▶ _The task_: Please repeat the records exactly from their first line, finishing at the line containing "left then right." and including it.
***** Available data *****
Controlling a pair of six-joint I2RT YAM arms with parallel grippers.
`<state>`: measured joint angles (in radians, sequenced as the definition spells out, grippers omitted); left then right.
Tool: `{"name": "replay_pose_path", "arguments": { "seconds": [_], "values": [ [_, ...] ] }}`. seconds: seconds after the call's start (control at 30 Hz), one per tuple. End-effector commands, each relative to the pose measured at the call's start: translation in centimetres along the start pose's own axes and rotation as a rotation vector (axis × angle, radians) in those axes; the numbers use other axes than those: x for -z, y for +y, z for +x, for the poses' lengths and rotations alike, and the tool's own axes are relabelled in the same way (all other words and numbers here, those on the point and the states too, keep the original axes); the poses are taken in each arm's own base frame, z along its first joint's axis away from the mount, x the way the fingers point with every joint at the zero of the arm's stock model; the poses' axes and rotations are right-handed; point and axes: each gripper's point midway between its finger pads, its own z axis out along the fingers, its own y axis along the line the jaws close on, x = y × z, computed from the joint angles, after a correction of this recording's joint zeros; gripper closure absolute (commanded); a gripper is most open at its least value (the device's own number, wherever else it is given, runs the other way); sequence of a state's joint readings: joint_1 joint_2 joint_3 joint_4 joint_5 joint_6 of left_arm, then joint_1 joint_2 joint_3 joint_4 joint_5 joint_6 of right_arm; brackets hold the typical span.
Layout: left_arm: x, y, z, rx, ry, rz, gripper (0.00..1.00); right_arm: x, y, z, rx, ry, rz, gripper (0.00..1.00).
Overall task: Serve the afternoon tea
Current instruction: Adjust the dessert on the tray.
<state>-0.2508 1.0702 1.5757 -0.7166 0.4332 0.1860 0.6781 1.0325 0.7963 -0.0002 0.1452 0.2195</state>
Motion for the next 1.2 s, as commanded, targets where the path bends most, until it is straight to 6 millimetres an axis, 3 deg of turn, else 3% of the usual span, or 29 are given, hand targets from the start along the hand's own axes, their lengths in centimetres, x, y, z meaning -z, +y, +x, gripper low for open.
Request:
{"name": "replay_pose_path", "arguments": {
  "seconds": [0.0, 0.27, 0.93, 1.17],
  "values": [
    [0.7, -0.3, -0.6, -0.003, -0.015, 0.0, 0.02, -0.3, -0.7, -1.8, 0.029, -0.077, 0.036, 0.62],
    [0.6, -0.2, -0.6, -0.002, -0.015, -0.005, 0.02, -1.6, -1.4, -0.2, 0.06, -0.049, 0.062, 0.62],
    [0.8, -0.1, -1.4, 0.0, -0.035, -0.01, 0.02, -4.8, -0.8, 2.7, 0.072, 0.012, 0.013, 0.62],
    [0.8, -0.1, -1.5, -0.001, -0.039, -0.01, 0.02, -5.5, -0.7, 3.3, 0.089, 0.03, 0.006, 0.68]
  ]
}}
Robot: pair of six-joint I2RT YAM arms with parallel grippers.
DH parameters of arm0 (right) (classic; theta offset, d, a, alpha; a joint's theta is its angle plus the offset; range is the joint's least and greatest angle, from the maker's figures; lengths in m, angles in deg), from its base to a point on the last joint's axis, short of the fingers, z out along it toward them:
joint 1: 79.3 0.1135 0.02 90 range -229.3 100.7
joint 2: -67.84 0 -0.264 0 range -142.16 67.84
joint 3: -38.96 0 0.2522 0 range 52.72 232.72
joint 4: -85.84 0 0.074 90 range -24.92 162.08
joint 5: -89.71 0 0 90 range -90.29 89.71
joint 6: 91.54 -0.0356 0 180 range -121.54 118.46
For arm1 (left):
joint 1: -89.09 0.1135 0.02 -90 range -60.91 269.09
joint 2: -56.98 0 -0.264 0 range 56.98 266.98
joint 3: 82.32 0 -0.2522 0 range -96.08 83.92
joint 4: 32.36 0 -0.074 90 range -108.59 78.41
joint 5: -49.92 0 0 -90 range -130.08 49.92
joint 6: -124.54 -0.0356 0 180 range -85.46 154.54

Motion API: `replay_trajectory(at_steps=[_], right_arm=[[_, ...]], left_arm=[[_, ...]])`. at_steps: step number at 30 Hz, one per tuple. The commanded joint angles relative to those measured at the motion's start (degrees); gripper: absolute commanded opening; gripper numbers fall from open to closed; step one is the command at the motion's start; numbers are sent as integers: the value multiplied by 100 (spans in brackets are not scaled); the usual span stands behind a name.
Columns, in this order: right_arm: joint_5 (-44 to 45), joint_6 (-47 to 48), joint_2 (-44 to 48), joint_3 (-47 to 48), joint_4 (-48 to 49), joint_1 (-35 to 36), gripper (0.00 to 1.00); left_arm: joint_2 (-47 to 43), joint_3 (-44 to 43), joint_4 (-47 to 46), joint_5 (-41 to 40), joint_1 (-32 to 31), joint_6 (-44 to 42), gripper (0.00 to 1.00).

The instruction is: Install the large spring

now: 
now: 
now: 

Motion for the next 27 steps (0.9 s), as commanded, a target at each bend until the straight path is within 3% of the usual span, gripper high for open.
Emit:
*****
▶ _Solution to the exercise_:
Controlling a pair of six-joint I2RT YAM arms with parallel grippers.
`<state>`: measured joint angles (in radians, sequenced as the definition spells out, grippers omitted); left then right.

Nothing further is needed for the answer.